Pacific Edge Ltd., is inching its way to commercialisation of its bladder cancer detection tests – showing that it can be done, but never ‘overnight’.
Above all it also demonstrates just how much effort it takes to turn an idea, detecting the presence of cancer cells in urine, and turning that into a sellable product – an assay test that is easily and accurately able to be used by urologists and physicians as a diagnostic and prognosis tool.
Along the way the Dunedin-based company has had to prove its methodology in different locations; so far in Australasia, America and Europe, and is now working on the best way to commercially roll out the tests.
For New Zealand and Australia, as its home-based testing ground, that means setting up a diagnostic laboratory in Dunedin; to where the collected urine samples are sent for analysis and evaluation. The potential Australasian market size is in excess of 50,000 tests annually.
Its strategy in other locations will be to develop and run diagnostic laboratories in selected geographies.

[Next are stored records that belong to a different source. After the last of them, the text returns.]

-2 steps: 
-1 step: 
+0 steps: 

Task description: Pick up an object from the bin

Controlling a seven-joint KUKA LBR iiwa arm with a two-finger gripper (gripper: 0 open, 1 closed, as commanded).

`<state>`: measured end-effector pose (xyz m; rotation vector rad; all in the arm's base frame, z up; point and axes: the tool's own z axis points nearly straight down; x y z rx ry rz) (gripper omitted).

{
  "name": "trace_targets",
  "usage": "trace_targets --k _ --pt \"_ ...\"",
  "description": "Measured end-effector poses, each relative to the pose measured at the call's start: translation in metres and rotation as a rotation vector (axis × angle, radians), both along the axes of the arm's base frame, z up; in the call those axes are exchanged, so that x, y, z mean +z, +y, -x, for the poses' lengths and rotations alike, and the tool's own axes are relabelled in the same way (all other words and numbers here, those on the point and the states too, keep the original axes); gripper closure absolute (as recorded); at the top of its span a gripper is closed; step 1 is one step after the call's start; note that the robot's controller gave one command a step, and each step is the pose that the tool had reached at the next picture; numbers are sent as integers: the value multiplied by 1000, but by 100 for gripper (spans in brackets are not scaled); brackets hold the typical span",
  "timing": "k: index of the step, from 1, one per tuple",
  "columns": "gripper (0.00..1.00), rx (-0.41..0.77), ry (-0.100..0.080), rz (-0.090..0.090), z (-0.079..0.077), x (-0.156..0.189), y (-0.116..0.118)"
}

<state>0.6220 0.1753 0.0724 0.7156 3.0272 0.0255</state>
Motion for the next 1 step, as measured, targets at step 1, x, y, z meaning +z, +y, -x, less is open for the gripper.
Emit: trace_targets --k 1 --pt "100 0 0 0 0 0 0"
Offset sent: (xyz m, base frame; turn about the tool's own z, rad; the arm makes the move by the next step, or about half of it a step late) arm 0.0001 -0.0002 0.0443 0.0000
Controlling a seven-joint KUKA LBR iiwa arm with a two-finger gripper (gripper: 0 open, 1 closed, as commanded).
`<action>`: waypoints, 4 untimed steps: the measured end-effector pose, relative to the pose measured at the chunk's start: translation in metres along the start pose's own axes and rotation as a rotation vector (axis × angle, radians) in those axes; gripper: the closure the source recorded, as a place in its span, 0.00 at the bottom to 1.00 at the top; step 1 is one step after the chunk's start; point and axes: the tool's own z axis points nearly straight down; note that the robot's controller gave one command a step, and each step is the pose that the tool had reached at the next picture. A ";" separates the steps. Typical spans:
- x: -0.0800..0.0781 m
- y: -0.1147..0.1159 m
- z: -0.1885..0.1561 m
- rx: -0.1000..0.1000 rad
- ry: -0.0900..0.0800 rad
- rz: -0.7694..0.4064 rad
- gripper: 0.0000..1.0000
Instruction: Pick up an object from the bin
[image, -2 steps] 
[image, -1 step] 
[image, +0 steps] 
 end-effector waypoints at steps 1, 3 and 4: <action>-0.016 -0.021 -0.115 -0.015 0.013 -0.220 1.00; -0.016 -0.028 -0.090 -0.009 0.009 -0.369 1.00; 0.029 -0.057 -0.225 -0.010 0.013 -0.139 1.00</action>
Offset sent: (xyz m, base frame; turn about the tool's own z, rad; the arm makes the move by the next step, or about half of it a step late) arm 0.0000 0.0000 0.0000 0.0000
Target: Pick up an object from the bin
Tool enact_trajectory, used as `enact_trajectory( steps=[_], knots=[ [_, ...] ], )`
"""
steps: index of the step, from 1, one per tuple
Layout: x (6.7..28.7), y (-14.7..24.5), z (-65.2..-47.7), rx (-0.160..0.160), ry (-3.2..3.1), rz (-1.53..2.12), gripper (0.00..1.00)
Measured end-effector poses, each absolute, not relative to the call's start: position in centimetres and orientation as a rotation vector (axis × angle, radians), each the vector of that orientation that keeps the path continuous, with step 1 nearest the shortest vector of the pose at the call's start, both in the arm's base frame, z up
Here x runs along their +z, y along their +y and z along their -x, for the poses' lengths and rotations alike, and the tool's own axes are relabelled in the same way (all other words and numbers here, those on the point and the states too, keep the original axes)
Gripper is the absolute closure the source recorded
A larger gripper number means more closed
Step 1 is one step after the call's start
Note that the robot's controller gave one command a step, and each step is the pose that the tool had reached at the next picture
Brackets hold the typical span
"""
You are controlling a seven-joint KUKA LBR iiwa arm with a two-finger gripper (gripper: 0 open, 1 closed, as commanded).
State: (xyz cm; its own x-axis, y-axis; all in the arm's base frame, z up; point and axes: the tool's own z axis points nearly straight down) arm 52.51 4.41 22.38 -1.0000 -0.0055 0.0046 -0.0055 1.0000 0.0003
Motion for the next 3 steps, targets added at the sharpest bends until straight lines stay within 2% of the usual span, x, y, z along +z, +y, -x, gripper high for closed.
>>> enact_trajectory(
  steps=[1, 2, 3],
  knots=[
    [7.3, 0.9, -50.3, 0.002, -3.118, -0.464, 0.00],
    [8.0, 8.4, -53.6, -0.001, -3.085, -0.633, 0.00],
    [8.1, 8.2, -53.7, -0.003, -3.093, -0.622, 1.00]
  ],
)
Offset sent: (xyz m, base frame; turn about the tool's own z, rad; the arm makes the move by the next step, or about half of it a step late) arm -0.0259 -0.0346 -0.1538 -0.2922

This will initially be for its bladder cancer detection technology, then adding its colorectal cancer prognostic product.
The company also has other cancer tests it is developing, and these would also be analysed and evaluated through its laboratories.
One part of its commercialisation will be ‘turn-key’ licences for select partners in Europe and the USA.
The market itself is large. There’s over 63,000 new cases of bladder cancer a year in America, which means more than 1,000,000 people will require investigation whether they have the disease. The cost of these investigations is between US$520m to $1 billion, using conventional clinical technology.
In announcing its half-year results, in an understated way Pacific Edge says, “the company expects that Cxbladder could reasonably be expected to enable significantly better outcomes for the patient and cost savings for the healthcare system.”
Which is short-hand for saying they can clip part of that ticket by providing a test that is more accurate than the other urine tests in common usage.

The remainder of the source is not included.